How much control do we have in shaping our own identities?
‘An identity is ‘the set of behavioural or personal characteristics by which an individual is recognisable as a member of a group’. The amount of control we have over shaping our own identities depends on the relationship between the personal and the social and thus between agency and structure, and equally of our awareness of those structures. This essay will look at some of the ways in which our identities are formed, and how much control we have in shaping them.
Shaping our identities requires some active engagement on our part as we consciously or unconsciously choose to identify with particular identities or groups over others.(Freud) We do this through the use of symbols such as clothing (Williamson, 1986) and language, which allow us to recognise and mark ourselves as the same as those we share an identity with, and different from those we do not. Identity is marked by difference (Woodward). Therefore, our identity is important as it not only tells us who we are, but it tells others who we are, and who we are not.
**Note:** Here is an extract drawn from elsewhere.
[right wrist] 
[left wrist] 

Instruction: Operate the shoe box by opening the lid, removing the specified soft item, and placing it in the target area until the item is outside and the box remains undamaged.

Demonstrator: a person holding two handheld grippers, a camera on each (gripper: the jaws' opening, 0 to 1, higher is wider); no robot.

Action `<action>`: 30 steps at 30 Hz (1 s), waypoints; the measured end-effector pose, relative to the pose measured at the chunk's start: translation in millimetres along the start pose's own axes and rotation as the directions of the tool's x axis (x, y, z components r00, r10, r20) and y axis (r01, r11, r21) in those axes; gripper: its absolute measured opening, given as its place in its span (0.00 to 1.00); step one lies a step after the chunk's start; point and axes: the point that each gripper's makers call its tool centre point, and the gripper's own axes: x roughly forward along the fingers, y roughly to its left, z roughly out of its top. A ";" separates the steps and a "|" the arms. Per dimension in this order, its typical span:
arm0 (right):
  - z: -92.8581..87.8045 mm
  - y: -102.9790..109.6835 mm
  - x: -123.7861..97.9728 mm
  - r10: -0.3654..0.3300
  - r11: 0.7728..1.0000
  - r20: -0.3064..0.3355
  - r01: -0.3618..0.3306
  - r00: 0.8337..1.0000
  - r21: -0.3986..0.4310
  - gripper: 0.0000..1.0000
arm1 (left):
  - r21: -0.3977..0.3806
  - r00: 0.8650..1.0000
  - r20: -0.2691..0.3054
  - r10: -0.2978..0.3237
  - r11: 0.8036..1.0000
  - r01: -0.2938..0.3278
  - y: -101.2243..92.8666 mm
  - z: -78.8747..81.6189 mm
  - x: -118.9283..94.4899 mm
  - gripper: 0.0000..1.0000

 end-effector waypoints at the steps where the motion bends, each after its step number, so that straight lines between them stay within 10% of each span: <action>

Our ability to imagine how others might see us allows us to symbolise the sort of person we would like to be seen as. (Mead 1934). In situations such as job interviews, we can imagine the kind of candidate they will be looking for, and then identify with that image accordingly. While this ability offers scope for agency, we are restricted to using the language and symbols that already exist in society. Goffman (1959) said that we are like actors in a play. Through our daily interactions with people we may choose the role we want to play, but the script has already been written for us.
Sometimes the way we see ourselves is not the same as others see us, and in some circumstances we cannot choose the groups to which we belong, and can find it hard to move out of the identities that others recognise us by. For example Jade Goody proved herself to be an astute businesswoman...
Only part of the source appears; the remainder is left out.